Aim of the task — Please write out exactly the lines of the data below from the line holding "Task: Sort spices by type" through the line holding "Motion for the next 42", and leave out the rest.
______
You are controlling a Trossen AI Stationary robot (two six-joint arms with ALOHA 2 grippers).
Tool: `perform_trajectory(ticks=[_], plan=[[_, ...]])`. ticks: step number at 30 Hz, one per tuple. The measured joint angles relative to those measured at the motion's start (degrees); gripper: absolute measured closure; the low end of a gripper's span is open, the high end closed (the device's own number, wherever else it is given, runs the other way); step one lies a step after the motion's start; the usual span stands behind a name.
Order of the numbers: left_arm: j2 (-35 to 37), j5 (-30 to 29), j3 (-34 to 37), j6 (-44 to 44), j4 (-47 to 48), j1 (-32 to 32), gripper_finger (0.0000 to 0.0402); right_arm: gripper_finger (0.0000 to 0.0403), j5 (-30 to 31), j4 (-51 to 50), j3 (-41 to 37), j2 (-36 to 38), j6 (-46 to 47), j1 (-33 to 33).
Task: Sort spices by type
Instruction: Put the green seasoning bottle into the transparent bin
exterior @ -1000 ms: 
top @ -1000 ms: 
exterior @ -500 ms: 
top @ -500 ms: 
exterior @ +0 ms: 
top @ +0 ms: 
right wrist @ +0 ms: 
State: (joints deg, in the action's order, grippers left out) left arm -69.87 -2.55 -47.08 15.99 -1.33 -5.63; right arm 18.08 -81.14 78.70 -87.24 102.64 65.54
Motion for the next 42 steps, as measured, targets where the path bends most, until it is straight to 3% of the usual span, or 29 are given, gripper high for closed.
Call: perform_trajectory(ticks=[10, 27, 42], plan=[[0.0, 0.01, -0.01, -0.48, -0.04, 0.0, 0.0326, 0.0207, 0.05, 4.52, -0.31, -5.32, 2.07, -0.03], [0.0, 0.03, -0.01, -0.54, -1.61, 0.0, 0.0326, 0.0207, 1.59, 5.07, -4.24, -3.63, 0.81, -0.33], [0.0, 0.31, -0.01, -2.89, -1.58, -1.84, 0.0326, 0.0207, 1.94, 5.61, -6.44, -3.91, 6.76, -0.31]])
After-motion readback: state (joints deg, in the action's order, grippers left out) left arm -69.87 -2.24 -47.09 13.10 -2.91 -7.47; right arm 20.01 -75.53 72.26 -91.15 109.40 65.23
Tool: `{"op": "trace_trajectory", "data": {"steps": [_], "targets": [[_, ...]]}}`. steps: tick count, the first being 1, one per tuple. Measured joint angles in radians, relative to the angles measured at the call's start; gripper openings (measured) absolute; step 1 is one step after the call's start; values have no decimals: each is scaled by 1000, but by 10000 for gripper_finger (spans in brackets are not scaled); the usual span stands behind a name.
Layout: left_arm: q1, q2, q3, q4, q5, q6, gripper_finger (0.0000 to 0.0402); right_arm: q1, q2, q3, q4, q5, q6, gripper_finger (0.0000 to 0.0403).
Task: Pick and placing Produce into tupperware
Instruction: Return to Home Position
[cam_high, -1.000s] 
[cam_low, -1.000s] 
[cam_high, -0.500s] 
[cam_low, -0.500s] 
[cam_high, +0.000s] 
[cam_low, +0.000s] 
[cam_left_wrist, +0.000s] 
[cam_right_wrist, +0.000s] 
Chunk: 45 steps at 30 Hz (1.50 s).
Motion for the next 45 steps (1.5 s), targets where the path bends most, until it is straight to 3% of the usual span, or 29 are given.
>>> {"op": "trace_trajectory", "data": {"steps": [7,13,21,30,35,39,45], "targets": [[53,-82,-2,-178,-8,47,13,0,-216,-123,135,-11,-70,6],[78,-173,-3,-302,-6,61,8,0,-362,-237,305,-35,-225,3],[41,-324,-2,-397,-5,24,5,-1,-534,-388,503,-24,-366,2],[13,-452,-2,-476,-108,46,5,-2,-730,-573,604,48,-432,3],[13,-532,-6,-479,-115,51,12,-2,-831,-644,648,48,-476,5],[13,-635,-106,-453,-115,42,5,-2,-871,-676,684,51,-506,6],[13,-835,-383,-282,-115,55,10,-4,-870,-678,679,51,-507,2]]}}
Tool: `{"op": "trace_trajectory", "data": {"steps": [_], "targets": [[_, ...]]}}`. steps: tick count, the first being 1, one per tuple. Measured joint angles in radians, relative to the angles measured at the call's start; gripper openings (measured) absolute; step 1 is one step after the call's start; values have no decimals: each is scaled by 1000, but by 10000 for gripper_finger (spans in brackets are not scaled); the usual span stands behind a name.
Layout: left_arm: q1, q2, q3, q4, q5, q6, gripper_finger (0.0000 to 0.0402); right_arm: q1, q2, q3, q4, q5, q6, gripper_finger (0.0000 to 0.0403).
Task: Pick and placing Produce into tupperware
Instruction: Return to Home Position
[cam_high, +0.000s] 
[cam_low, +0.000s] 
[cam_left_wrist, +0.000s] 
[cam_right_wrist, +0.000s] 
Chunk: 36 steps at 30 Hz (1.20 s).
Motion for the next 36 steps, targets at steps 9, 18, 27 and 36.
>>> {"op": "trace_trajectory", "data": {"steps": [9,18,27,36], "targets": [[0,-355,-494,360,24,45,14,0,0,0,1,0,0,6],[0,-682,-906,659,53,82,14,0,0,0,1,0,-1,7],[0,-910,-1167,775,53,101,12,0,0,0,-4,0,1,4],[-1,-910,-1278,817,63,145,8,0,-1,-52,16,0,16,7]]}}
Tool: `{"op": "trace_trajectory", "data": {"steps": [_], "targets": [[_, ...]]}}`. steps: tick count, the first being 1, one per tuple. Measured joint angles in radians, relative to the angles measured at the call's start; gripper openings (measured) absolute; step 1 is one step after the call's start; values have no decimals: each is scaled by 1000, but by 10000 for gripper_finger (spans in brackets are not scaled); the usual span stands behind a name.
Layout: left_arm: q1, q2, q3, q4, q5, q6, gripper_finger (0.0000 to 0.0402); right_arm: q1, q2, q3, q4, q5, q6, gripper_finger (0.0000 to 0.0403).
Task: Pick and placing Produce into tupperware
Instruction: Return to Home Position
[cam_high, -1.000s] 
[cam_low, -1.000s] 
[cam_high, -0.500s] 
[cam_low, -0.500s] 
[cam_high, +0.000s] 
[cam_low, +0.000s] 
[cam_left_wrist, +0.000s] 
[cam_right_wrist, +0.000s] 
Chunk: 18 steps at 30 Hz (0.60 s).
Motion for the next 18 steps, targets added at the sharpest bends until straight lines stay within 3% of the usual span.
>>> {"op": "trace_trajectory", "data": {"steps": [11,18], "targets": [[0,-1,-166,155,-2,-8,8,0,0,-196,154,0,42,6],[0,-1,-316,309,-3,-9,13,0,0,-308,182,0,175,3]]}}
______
Written solution —
Task: Sort spices by type
Instruction: Put the green seasoning bottle into the transparent bin
exterior @ -1000 ms: 
top @ -1000 ms: 
exterior @ -500 ms: 
top @ -500 ms: 
exterior @ +0 ms: 
top @ +0 ms: 
right wrist @ +0 ms: 
State: (joints deg, in the action's order, grippers left out) left arm -69.87 -2.55 -47.08 15.99 -1.33 -5.63; right arm 18.08 -81.14 78.70 -87.24 102.64 65.54
Motion for the next 42 steps, as measured, targets where the path bends most, until it is straight to 3% of the usual span, or 29 are given, gripper high for closed.

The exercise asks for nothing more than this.